Two additional trials compared entacapone to active controls. One small study found no superiority of entacapone over cabergoline, and the lack of replication or power precludes firm conclusions (Deuschl et al., 2007). Another open-label study investigated an immediate versus delayed switch to levodopa–carbidopa–entacapone and assessed HR-QoL at 16 weeks. Due to the open-label design, risk of bias, and imprecision, evidence from this study was also deemed insufficient (Lew et al., 2011). In summary, entacapone may offer modest benefits in reducing OFF-time but lacks strong evidence for improving disability or HR-QoL, and its comparative efficacy remains uncertain.

3.1.2.8 Amantadine

Amantadine extended-release is likely efficacious in increasing ON-time and reducing OFF-time in people with PD and motor fluctuations on (attempted) optimised oral levodopa therapy. Current findings do not provide consistent support for the efficacy of immediate-release amantadine. Two placebo-controlled trials assessed amantadine extended-release as an adjunct therapy in patients with levodopa-induced motor fluctuations (Oertel et al., 2017; Pahwa et al., 2017). Both studies reported improvements of clinical relevance in ON-time, including increases in ON-time without troublesome dyskinesia, with troublesome dyskinesia, and total ON-time. Although reductions in OFF-time did not meet clinical relevance thresholds, the magnitude of the effect indicated a significant treatment benefit.

A third study evaluated amantadine withdrawal and found that discontinuation significantly worsened dyskinesia and reduced ON-time without a concomitant increase in OFF-time (Ory-Magne et al., 2014). None of the trials assessed motor impairment (MDS-UPDRS-III) or disability (MDS-UPDRS-II) in the off-medication state, and quality-of-life outcomes were not reported.

These findings suggest that extended-release amantadine provides a meaningful benefit in managing dyskinesia and enhancing ON-Time Adherence; however, its role in disability and HR-QoL remains undefined. Evidence for immediate-release formulations is currently insufficient.

3.1.2.9 Istradefylline

Istradefylline is likely efficacious for the treatment of motor fluctuations in people with PD on (attempted) optimized oral levodopa therapy. Eight trials evaluated istradefylline at daily doses ranging from 10 mg to 60 mg (Hauser et al., 2003; Hauser et al., 2008; LeWitt et al., 2008; Stacy et al., 2008; Mizuno et al., 2010; Pourcher et al., 2012; Mizuno et al., 2013; Li et al., 2015). One trial also assessed istradefylline combined with sham repetitive transcranial magnetic stimulation (rTMS) (Li et al., 2015). OFF-time reduction varied across studies, ranging from as little as 12 min in larger trials to up to 114 min in smaller trials. Similar variability was observed in ON-time without troublesome dyskinesia, with increases ranging from 12 to 48 min, below the threshold for clinical relevance in most studies.

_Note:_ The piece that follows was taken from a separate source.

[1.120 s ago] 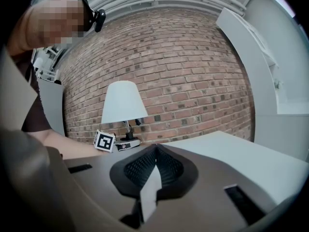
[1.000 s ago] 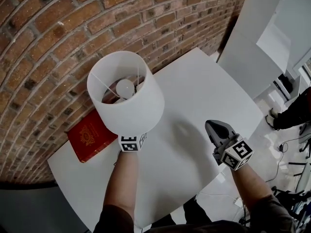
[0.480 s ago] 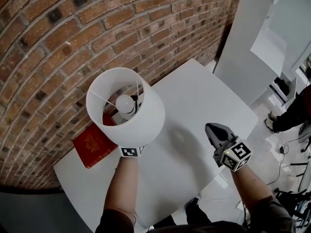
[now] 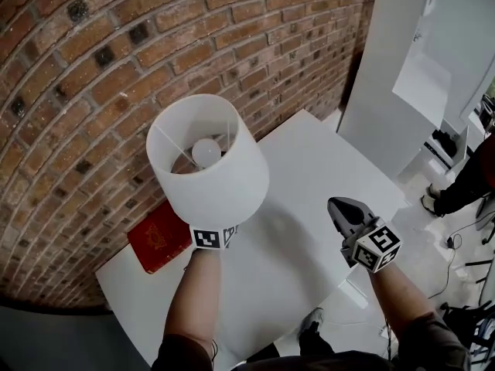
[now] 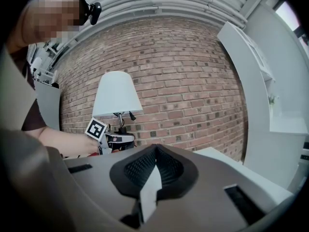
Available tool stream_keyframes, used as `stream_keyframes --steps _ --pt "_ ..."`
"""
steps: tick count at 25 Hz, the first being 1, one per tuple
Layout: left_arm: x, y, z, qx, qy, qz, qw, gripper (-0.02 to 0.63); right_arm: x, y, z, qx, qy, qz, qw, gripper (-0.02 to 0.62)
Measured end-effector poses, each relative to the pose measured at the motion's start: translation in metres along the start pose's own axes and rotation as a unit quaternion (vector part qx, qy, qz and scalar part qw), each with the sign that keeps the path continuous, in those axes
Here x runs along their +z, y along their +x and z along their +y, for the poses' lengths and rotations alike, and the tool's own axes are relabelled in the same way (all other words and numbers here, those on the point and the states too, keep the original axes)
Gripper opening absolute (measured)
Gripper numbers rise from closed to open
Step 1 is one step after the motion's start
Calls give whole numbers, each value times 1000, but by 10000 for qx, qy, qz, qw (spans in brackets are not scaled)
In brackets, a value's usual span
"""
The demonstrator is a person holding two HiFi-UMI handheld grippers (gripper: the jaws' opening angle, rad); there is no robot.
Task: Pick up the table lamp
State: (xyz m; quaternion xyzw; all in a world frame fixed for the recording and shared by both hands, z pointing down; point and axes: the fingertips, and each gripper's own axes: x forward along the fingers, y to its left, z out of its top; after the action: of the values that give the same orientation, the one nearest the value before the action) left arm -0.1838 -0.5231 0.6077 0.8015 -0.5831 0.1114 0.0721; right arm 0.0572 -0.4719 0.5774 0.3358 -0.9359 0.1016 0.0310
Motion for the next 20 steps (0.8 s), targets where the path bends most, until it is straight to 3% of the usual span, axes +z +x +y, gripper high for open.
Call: stream_keyframes --steps 20 --pt "158 -19 -67 -748 250 -33 9969 155 124 -60 -21 -577 -299 -164 9978 -6"
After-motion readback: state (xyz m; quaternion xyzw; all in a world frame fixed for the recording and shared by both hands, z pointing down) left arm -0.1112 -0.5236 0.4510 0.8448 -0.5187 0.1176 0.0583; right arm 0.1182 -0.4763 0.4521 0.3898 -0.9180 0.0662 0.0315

Notably, several trials reported an increase in ON-Time Episodes with troublesome dyskinesia, ranging from 6 to 60 min (LeWitt et al., 2008; Stacy et al., 2008; Mizuno et al., 2010; Mizuno et al., 2013), which may limit tolerability in some patients.

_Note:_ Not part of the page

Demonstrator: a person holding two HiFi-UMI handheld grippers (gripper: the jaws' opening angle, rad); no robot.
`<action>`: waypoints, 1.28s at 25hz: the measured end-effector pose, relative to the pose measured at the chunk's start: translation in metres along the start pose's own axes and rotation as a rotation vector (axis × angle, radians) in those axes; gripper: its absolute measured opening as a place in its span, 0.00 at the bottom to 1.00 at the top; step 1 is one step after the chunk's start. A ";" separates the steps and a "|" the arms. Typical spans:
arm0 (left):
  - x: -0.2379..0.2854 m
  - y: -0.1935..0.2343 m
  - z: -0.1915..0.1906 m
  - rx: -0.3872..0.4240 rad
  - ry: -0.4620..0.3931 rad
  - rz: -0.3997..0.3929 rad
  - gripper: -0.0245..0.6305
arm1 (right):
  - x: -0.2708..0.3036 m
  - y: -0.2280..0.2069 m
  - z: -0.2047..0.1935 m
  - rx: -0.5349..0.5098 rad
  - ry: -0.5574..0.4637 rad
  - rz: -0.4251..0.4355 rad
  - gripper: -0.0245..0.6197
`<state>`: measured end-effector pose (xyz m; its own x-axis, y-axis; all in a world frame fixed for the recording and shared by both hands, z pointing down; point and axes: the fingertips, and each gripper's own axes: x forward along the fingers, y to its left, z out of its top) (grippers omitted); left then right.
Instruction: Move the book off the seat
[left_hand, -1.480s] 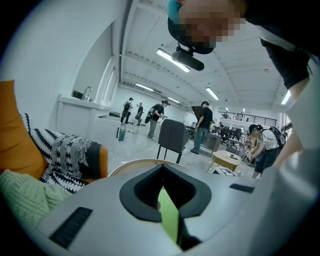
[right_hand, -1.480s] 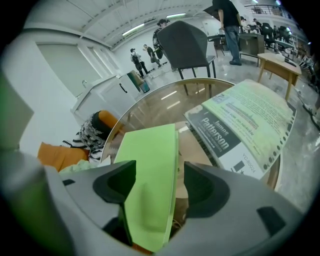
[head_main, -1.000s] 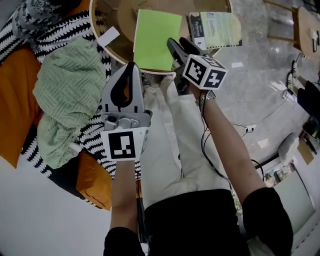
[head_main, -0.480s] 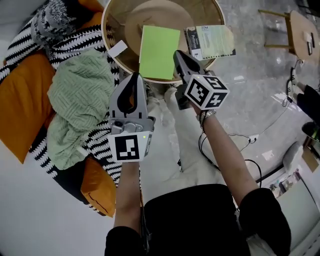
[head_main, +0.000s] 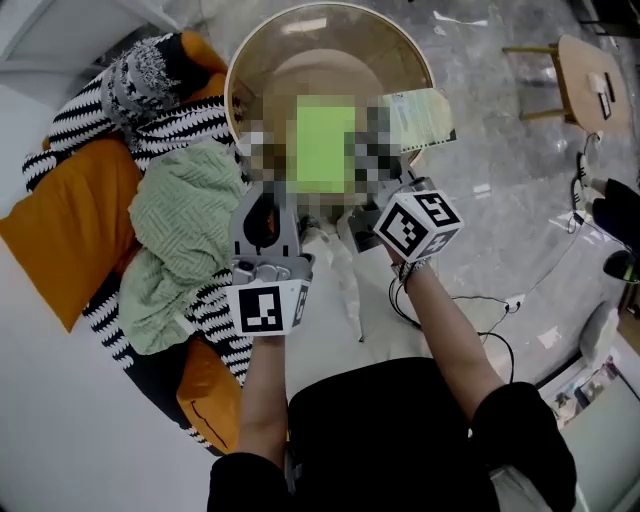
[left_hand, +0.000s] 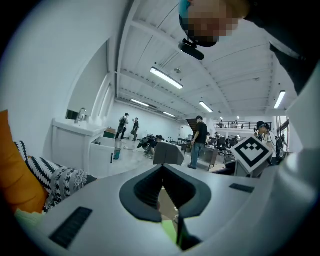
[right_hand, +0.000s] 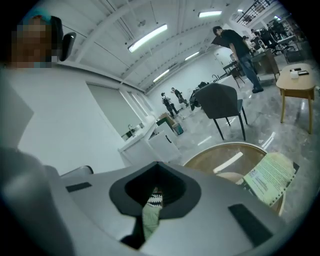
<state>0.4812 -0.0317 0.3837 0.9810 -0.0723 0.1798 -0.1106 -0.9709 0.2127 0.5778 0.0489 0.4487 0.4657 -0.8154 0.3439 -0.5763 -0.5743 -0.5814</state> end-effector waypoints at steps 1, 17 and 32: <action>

There were no significant improvements in motor impairment scores (UPDRS-III) in either the ON- or off-medication states. Reported changes ranged from −2.5 to 1.4 points in the ON state and −0.4 to 2.2 points in the OFF state—none of which met clinical relevance thresholds. The Disability (UPDRS-II) score showed no improvement in the ON state and variable, marginal improvements (0.3–1.8 points) in the OFF state. QoL outcomes were assessed in only one trial (Hauser et al., 2008), but quantitative results were not reported, limiting interpretation. In summary, while istradefylline may modestly reduce OFF-time, its effects on motor function, disability, and QoL are limited and vary between studies. The increased risk of dyskinesia in some patients highlights the need for careful individualization and further long-term safety studies.

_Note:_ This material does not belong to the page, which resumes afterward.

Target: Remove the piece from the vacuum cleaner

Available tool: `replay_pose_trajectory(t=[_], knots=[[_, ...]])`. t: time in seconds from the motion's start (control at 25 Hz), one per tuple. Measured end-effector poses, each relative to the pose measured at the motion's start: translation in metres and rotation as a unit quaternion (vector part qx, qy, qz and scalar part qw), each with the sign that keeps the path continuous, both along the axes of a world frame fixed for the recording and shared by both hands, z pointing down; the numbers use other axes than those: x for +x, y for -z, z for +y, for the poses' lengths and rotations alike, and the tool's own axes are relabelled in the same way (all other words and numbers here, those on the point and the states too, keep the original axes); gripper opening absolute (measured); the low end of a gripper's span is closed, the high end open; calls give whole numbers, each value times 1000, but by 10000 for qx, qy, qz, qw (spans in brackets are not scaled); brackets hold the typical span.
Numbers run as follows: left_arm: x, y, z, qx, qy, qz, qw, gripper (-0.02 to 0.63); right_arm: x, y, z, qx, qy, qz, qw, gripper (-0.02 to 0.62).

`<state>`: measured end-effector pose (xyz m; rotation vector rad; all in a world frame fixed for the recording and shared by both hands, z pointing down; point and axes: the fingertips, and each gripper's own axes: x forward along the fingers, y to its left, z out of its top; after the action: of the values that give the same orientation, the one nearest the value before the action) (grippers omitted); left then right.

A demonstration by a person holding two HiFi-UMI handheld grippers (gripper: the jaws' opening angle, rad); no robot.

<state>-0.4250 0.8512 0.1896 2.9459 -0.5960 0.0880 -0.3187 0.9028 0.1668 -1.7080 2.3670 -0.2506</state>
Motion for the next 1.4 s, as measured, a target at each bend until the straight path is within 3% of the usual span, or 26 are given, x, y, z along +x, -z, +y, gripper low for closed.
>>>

3.1.3 Low-quality or insufficient evidence

3.1.3.1 Levodopa–carbidopa controlled release

High-quality data are lacking to support the use of levodopa–carbidopa controlled-release (CR) formulations to treat motor fluctuations in people with PD receiving (attempted) optimal oral levodopa therapy. Three RCTs met the inclusion criteria for this intervention (Hutton et al., 1988; Wolters et al., 1992; Wolters and Tesselaar, 1996)—all evaluated CR formulations against immediate-release (IR) levodopa–carbidopa for the reduction of OFF-time. One study found no difference between CR and placebo (Hutton et al., 1988), whereas the remaining two trials reported modest reductions in OFF time with CR formulations (Wolters et al., 1992; Wolters and Tesselaar, 1996). However, these findings were undermined by substantial methodological limitations, including a high risk of bias and imprecise reporting of outcomes.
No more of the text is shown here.